→ EXERCISE DIRECTIONS:
Start to finish, return the listing below exactly, pictures excluded.

→ EXTRACTED DATA:
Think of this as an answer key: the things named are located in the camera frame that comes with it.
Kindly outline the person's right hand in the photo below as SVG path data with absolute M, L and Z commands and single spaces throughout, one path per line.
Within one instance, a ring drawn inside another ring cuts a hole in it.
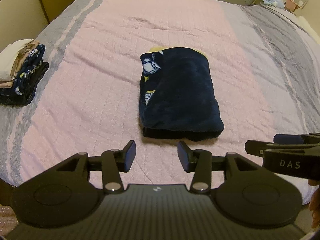
M 319 226 L 320 221 L 320 187 L 319 187 L 319 181 L 316 180 L 308 180 L 308 184 L 310 186 L 318 186 L 318 189 L 313 193 L 310 204 L 309 204 L 309 210 L 312 212 L 312 224 L 311 227 L 313 229 L 317 228 Z

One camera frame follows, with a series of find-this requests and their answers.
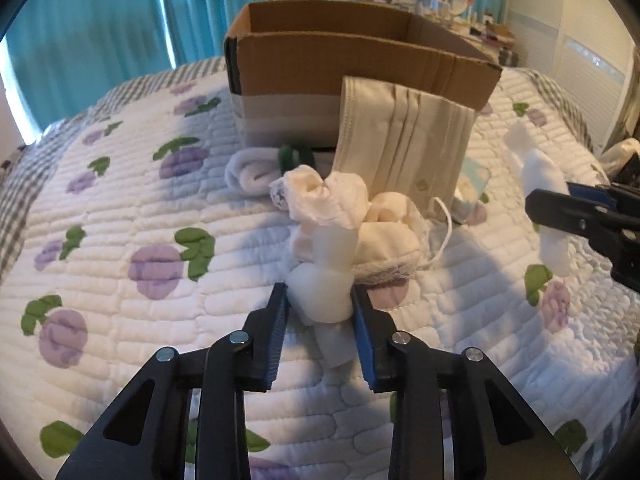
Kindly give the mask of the white sock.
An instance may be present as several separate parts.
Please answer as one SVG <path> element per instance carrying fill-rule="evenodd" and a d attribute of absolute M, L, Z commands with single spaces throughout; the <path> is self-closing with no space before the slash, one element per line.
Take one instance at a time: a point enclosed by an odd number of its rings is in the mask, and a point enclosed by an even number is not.
<path fill-rule="evenodd" d="M 527 217 L 538 226 L 540 260 L 554 275 L 566 278 L 570 274 L 568 235 L 551 223 L 558 200 L 570 194 L 564 174 L 521 120 L 508 129 L 503 144 L 512 174 L 522 188 Z"/>

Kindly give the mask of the light blue tissue pack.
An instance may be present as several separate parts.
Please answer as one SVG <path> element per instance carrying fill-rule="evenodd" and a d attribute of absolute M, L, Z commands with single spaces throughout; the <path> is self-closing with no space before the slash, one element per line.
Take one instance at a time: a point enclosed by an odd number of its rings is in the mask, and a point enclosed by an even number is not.
<path fill-rule="evenodd" d="M 480 202 L 491 177 L 488 168 L 471 157 L 465 157 L 454 189 L 451 215 L 454 221 L 464 223 Z"/>

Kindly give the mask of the white louvred wardrobe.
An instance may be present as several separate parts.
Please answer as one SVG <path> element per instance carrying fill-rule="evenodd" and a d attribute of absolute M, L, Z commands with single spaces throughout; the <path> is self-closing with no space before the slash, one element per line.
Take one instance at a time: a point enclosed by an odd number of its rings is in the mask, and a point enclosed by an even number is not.
<path fill-rule="evenodd" d="M 634 43 L 608 0 L 506 0 L 521 66 L 554 79 L 604 151 L 629 89 Z"/>

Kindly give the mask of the white dressing table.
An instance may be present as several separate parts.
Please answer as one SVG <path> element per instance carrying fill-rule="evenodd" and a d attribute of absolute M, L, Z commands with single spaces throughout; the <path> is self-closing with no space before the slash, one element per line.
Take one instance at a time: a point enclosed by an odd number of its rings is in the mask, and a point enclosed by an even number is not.
<path fill-rule="evenodd" d="M 444 26 L 458 37 L 464 39 L 474 48 L 480 50 L 503 67 L 518 65 L 518 56 L 513 48 L 515 37 L 509 27 L 503 24 L 468 23 L 456 21 L 452 16 L 441 18 L 434 11 L 426 11 L 424 18 Z"/>

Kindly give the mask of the white floral quilt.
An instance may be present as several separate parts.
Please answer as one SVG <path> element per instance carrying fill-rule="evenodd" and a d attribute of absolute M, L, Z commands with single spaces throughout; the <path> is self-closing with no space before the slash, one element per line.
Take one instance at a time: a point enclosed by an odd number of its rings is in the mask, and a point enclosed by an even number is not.
<path fill-rule="evenodd" d="M 432 223 L 375 307 L 430 346 L 485 351 L 589 476 L 639 382 L 639 297 L 585 240 L 542 249 L 506 135 L 524 128 L 571 181 L 605 174 L 524 70 L 506 70 L 471 133 L 489 174 L 471 217 Z M 269 197 L 224 182 L 239 151 L 227 78 L 155 75 L 112 90 L 26 148 L 1 187 L 1 422 L 52 479 L 159 348 L 237 330 L 311 255 Z"/>

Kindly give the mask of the beige face mask pack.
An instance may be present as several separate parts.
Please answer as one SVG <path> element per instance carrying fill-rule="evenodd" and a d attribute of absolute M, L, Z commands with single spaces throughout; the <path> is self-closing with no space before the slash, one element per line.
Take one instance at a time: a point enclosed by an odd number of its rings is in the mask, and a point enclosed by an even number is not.
<path fill-rule="evenodd" d="M 346 76 L 332 169 L 356 174 L 370 197 L 408 196 L 425 218 L 450 206 L 477 111 L 443 96 Z"/>

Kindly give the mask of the cream lace sock bundle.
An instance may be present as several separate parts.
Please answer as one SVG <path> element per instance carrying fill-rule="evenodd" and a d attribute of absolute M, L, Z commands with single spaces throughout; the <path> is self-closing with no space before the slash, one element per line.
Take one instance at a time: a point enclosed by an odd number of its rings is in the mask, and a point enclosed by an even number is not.
<path fill-rule="evenodd" d="M 358 174 L 333 171 L 322 178 L 306 165 L 272 182 L 269 192 L 273 205 L 293 221 L 283 258 L 291 269 L 311 260 L 315 228 L 340 226 L 358 232 L 352 264 L 356 282 L 378 285 L 416 272 L 427 225 L 408 196 L 383 192 L 371 197 Z"/>

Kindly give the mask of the white rolled towel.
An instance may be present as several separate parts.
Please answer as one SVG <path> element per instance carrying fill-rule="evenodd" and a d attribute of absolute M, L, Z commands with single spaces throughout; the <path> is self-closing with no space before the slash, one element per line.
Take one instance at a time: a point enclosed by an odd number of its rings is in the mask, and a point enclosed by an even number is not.
<path fill-rule="evenodd" d="M 228 188 L 250 197 L 267 196 L 270 184 L 281 176 L 277 148 L 243 148 L 224 168 Z"/>

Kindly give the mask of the brown cardboard box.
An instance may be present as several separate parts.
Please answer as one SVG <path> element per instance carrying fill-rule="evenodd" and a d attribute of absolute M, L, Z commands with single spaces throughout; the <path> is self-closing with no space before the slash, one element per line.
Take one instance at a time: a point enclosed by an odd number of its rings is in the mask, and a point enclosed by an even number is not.
<path fill-rule="evenodd" d="M 340 0 L 251 2 L 224 37 L 235 125 L 246 148 L 330 148 L 346 76 L 401 84 L 481 110 L 502 69 L 428 18 Z"/>

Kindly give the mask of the teal window curtain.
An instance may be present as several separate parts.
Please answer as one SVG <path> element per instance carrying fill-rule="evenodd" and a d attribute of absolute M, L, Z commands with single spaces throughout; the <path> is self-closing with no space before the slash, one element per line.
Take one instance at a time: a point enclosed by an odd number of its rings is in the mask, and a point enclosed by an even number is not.
<path fill-rule="evenodd" d="M 221 55 L 252 1 L 27 0 L 1 41 L 18 128 L 36 136 L 123 82 Z"/>

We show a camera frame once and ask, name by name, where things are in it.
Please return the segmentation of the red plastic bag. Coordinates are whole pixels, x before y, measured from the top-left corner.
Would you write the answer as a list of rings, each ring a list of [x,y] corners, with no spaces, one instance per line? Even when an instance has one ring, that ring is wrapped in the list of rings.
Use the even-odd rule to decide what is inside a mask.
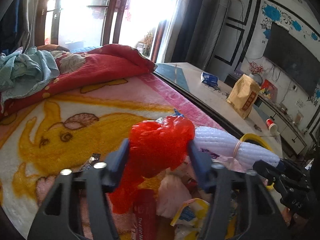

→ ANSWER AREA:
Think of this as an answer key: the things named are located in the camera frame that comes with it.
Kindly outline the person's right hand in the photo below as SVG path data with absolute M, L and Z commands and single spaces throughout, one path per line.
Within one instance, a ring drawn inside another ring cuts a hole in it.
M 319 226 L 320 221 L 320 187 L 319 187 L 319 181 L 316 180 L 308 180 L 308 184 L 310 186 L 318 186 L 318 189 L 313 193 L 310 204 L 309 204 L 309 210 L 312 212 L 312 224 L 311 227 L 313 229 L 317 228 Z

One camera frame follows, with a series of find-this requests and their answers.
Kindly give the mask of the white sock.
An instance may be present as several separate parts.
Please answer as one SVG <path> element per instance carrying fill-rule="evenodd" and a d attribute of absolute M, L, Z commands with single spaces throughout; the <path> is self-closing with no space before the slash, one element per line.
Take one instance at a time: a point enclosed by an odd number of its rings is in the mask, and a point enclosed by an even number is not.
<path fill-rule="evenodd" d="M 527 217 L 538 226 L 540 260 L 554 275 L 566 278 L 570 274 L 568 235 L 551 223 L 558 200 L 570 194 L 564 174 L 521 120 L 508 129 L 503 144 L 512 174 L 522 188 Z"/>

Kindly give the mask of the light blue tissue pack.
An instance may be present as several separate parts.
Please answer as one SVG <path> element per instance carrying fill-rule="evenodd" and a d attribute of absolute M, L, Z commands with single spaces throughout; the <path> is self-closing with no space before the slash, one element per line.
Take one instance at a time: a point enclosed by an odd number of its rings is in the mask, and a point enclosed by an even number is not.
<path fill-rule="evenodd" d="M 480 202 L 491 177 L 488 168 L 471 157 L 465 157 L 454 189 L 451 215 L 454 221 L 464 223 Z"/>

Kindly give the mask of the white louvred wardrobe.
An instance may be present as several separate parts.
Please answer as one SVG <path> element per instance carrying fill-rule="evenodd" and a d attribute of absolute M, L, Z commands with single spaces throughout; the <path> is self-closing with no space before the slash, one element per line.
Take one instance at a time: a point enclosed by an odd number of its rings is in the mask, and a point enclosed by an even number is not.
<path fill-rule="evenodd" d="M 634 43 L 608 0 L 506 0 L 521 66 L 554 79 L 604 151 L 629 89 Z"/>

Kindly give the mask of the white dressing table.
An instance may be present as several separate parts.
Please answer as one SVG <path> element per instance carrying fill-rule="evenodd" and a d attribute of absolute M, L, Z commands with single spaces throughout; the <path> is self-closing with no space before the slash, one element per line.
Take one instance at a time: a point enclosed by an odd number of its rings is in the mask, and a point enclosed by an even number is not.
<path fill-rule="evenodd" d="M 444 26 L 458 37 L 464 39 L 474 48 L 480 50 L 503 67 L 518 65 L 518 56 L 513 48 L 515 37 L 509 27 L 503 24 L 468 23 L 456 21 L 452 16 L 441 18 L 434 11 L 426 11 L 424 18 Z"/>

Kindly give the mask of the white floral quilt.
An instance may be present as several separate parts.
Please answer as one SVG <path> element per instance carrying fill-rule="evenodd" and a d attribute of absolute M, L, Z commands with single spaces throughout; the <path> is self-closing with no space before the slash, one element per line.
Take one instance at a time: a point enclosed by an odd number of its rings is in the mask, and a point enclosed by an even number is not.
<path fill-rule="evenodd" d="M 432 223 L 375 307 L 430 346 L 485 351 L 589 476 L 639 382 L 639 297 L 585 240 L 542 249 L 506 135 L 524 128 L 571 181 L 605 174 L 524 70 L 506 70 L 471 133 L 489 174 L 471 217 Z M 269 197 L 224 182 L 239 151 L 227 78 L 155 75 L 112 90 L 26 148 L 1 187 L 1 422 L 52 479 L 159 348 L 237 330 L 311 255 Z"/>

Kindly give the mask of the beige face mask pack.
An instance may be present as several separate parts.
Please answer as one SVG <path> element per instance carrying fill-rule="evenodd" and a d attribute of absolute M, L, Z commands with single spaces throughout; the <path> is self-closing with no space before the slash, one element per line.
Take one instance at a time: a point enclosed by an odd number of its rings is in the mask, and a point enclosed by an even number is not.
<path fill-rule="evenodd" d="M 346 76 L 332 169 L 356 174 L 370 197 L 408 196 L 425 218 L 450 206 L 477 111 L 443 96 Z"/>

Kindly give the mask of the cream lace sock bundle.
An instance may be present as several separate parts.
Please answer as one SVG <path> element per instance carrying fill-rule="evenodd" and a d attribute of absolute M, L, Z commands with single spaces throughout; the <path> is self-closing with no space before the slash, one element per line.
Take one instance at a time: a point enclosed by an odd number of its rings is in the mask, and a point enclosed by an even number is not.
<path fill-rule="evenodd" d="M 358 174 L 333 171 L 322 178 L 306 165 L 272 182 L 269 192 L 273 205 L 293 221 L 283 258 L 291 269 L 311 260 L 315 228 L 340 226 L 358 232 L 352 264 L 356 282 L 378 285 L 416 272 L 427 225 L 408 196 L 383 192 L 371 197 Z"/>

Kindly give the mask of the white rolled towel.
An instance may be present as several separate parts.
Please answer as one SVG <path> element per instance carrying fill-rule="evenodd" and a d attribute of absolute M, L, Z commands with single spaces throughout; the <path> is self-closing with no space before the slash, one element per line.
Take one instance at a time: a point enclosed by an odd number of its rings is in the mask, and a point enclosed by an even number is not.
<path fill-rule="evenodd" d="M 228 188 L 250 197 L 267 196 L 270 184 L 281 176 L 277 148 L 243 148 L 224 168 Z"/>

Kindly give the mask of the brown cardboard box.
An instance may be present as several separate parts.
Please answer as one SVG <path> element per instance carrying fill-rule="evenodd" and a d attribute of absolute M, L, Z commands with single spaces throughout; the <path> is self-closing with no space before the slash, one element per line.
Take one instance at a time: a point enclosed by an odd number of its rings is in the mask, and a point enclosed by an even number is not.
<path fill-rule="evenodd" d="M 340 0 L 251 2 L 224 37 L 235 125 L 246 148 L 330 148 L 346 76 L 401 84 L 481 110 L 502 69 L 428 18 Z"/>

Kindly give the mask of the teal window curtain.
An instance may be present as several separate parts.
Please answer as one SVG <path> element per instance carrying fill-rule="evenodd" and a d attribute of absolute M, L, Z commands with single spaces throughout; the <path> is self-closing with no space before the slash, one element per line.
Take one instance at a time: a point enclosed by an odd number of its rings is in the mask, and a point enclosed by an even number is not.
<path fill-rule="evenodd" d="M 221 55 L 252 1 L 27 0 L 1 41 L 18 128 L 36 136 L 123 82 Z"/>

We show a camera frame once and ask, name by name, where things are in it.
Please return the segmentation of the red plastic bag. Coordinates are whole pixels, x before y, measured from the top-left corner.
Would you write the answer as a list of rings, each ring a list of [x,y] corners, with no spaces, one instance per line? Even when an instance has one ring, that ring is wrapped in the list of rings.
Use the even-odd rule to decide what is inside a mask.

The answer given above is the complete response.